STRAWS Award-Winning Documentary
The Fund for Sustainable Tomorrows and STRAWS filmmaker Linda Booker have made 250 free streaming downloads available to visitors of this page. With colorful straw history animation narrated by Oscar winner Tim Robbins, STRAWS (30 minutes) leaves audiences with a clear understanding of the problems caused by plastic pollution and empowers individuals to be part of the solution.
By visiting the link below, you’ll be able to stream the full-length documentary STRAWS . This streaming is for one-time personal use only.
Stream the STRAWS Documentary from Vimeo
(The link will be disabled once 250 views are reached)
- 500 million straws are used every day in the US, enough to circumnavigate the earth 2.5 times.
- Plastic decomposes in the ocean to form microplastic, a habitat for algae growth, which causes it to smell and taste like food to fish, seabirds and other animals.
- An estimated 71% if seabirds and 30% of turtles have been found with plastics in their stomachs, and each year one million seabirds and 100,000 marine animals die from ingesting plastic.

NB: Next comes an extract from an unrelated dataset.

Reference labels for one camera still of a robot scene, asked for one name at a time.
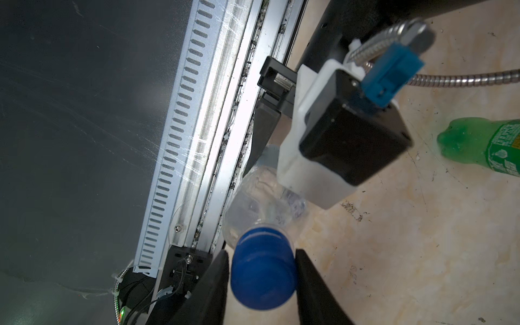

- It takes up to 200 years for a plastic straw to fully decompose.
- 175 billion straws each year filter into landfills (environment) and others litter our waterways and oceans.
- As of 2018 the debris field known as the Great Pacific Garbage Patch covers about 618,000 square miles of deep ocean, weighs 80,000 metric tons and is four times the size of the state of California.
- It is estimated that by 2050 there will be more plastic than fish in the oceans.